Como respuesta a la petición de uno de los usuarios del blog, aquí tenéis una lección dedicada a un concepto teórico llamado notas a evitar.

Las notas a evitar son una o dos notas que suelen contener cada modo, la cuales de entrada no tienen un resultado muy melódico sobre el acorde principal de dicho modo. Aunque esto es relativo, por que todo depende de donde y con que sentido utilicemos esas notas dentro de la melodía.

La regla se basa en que no son tensiones que pertenecen al acorde, esto lo podemos averiguar fácilmente fijándonos en las notas del modo que están a medio tono de distancia por encima de alguna nota del acorde. Por ejemplo, si tomamos la escala Jónica sobre su correspondiente acorde Maj7 (R 3 5 7)
vemos que la cuarta u onceava si la tomamos como tensión, esta a medio tono de la tercera, en todo caso la tensión adecuada seria la #11, aunque si usamos esta tensión le estaríamos dando al acorde un carácter Lidio, de hecho muchos músicos dependiendo del caso sustituyen la escala Jónica directamente por la Lidia.
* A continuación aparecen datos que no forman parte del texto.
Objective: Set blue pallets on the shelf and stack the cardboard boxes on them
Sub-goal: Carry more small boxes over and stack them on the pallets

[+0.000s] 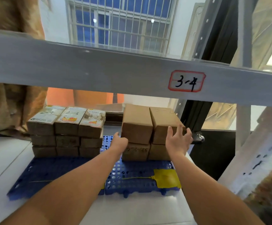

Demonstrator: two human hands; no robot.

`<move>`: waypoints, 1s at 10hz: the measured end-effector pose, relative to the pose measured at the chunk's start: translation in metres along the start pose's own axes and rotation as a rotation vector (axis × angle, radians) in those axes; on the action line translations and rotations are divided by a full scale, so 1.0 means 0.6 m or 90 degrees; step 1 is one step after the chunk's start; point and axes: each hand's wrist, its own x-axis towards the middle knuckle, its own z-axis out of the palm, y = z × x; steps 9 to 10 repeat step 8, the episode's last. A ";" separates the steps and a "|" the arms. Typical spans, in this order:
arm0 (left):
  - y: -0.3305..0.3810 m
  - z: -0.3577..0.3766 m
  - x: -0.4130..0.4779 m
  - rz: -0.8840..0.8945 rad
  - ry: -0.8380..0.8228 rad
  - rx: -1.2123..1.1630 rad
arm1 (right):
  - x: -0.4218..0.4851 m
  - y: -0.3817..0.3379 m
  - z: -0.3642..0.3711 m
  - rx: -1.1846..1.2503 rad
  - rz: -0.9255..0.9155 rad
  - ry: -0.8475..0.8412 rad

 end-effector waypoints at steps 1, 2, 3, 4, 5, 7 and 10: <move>-0.008 0.012 0.005 0.013 -0.009 -0.034 | 0.010 0.011 0.002 0.033 0.001 -0.043; -0.008 0.025 -0.001 0.013 -0.002 -0.043 | 0.017 0.021 0.005 0.056 -0.006 -0.077; -0.008 0.035 -0.005 0.013 0.014 -0.024 | 0.022 0.026 0.007 0.075 -0.007 -0.088; -0.010 0.041 -0.001 0.019 0.026 0.004 | 0.030 0.025 0.006 0.088 -0.005 -0.086; -0.007 0.043 0.000 0.013 0.044 0.019 | 0.038 0.023 0.003 0.082 -0.009 -0.089; 0.004 0.043 -0.016 0.075 0.135 0.057 | 0.029 0.013 -0.001 -0.037 -0.097 0.041; 0.006 0.036 -0.033 0.345 0.288 0.163 | 0.017 -0.002 0.004 -0.097 -0.363 0.104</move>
Pero bueno, volviendo al tema, podemos comprobar el sonido de la cuarta tocándola directamente sobre el acorde, de entrada la sensación que da (por o menos a mi) es que esta fuera, suena disonante, sin embargo si tocamos cualquier otra nota de la escala, suena melódica o armónica según se mire con el acorde, sobre todo las notas mas interesantes para este experimento serian la sexta (treceava) y la novena (solo pongo novena por que como segunda tampoco da muy buen resultado), el reto esta claro que van a funcionar ya que son las notas del acorde.

Otra forma de darnos cuenta es probar una frase que empiece o que termine en la cuarta, ahí no daremos cuenta que no es la nota ideal para ello, después si construimos una frase que no contenga la cuarta, prácticamente todo lo que hagamos nos va a sonar con un sentido mucho mas melódico.

De todas formas, como he dicho antes, esto no es una regla absoluta, la cuarta en este caso puede ser una excelente nota de paso hacia la tercera por ejemplo. Todo es cuestión de probar y guiarnos por nuestro sentido de la melodía.

En el resto de los modos, las notas a evitar serian:

Dórico:

En principio la nota a evitar que se tiene en cuenta es la sexta (treceava), aunque personalmente no estoy del todo de acuerdo, precisamente esta es la nota que caracteriza a este modo con respecto al modo Eólico. Si tocamos sobre un acorde m7, que cumple la función de tónica dentro de una composición dórica, (recalco esto por que es importante, ya que otra cosa seria que este acorde cumpliera por ejemplo la función de segundo grado de una tonalidad Jónica), para mi no hay nota a evitar, como acabo de decir es la nota clave para darle el carácter o ambiente dórico a la melodía. Pero por ejemplo en una típica progresión II-V-I mayor (Jónica), al improvisar sobre el segundo grado, hay músico que evitan la sexta del acorde ya que suele dar una sensación de anticipación al quinto grado, aunque esto también es muy relativo.

Frigio:

La segunda bemol (b9) y la sexta bemol (b13), estas son bastante disonantes.

Lidio:

Hay quien dice que la cuarta sostenida, pero al igual que he dicho en el modo Dórico, esta es la nota que caracteriza al modo. Seguramente el que lo nombra se referirá al acorde como parte de una progresión de otro modo. Para mi no tiene nota a evitar.

Mixolídio:

Al igual que el modo Jónica, la nota a evitar seria la cuarta, por las misma razones. Por eso se utiliza mucho en el Jazz la famosa Lidia b7 (R 2 3 4# 5 6 7b), o sea una escala mixolidia con la cuarta sostenida.

Eólico:

Como ya mencione en la segunda parte de las herramientas melódicas, la nota a evitar es la sexta bemol, aunque hay veces que este intervalo se utiliza como tencion del acorde, podemos ver ejemplos en la música brasileña.

Lócrio:

Las mismas que en el Frigio, la segunda bemol (b9) y la sexta bemol (b13).

Pero bueno, aunque me repita vuelvo a decir lo mismo, todo esto es relativo y dependerá del gusto de cada uno o de la función que cumpla la nota en ese momento dentro de la melodía. Como dijo Schönberg, el gran maestro de la música dodecafónica (aunque esta frase la han dicho muchos) primero hay que conocer las reglas para después poder romperlas.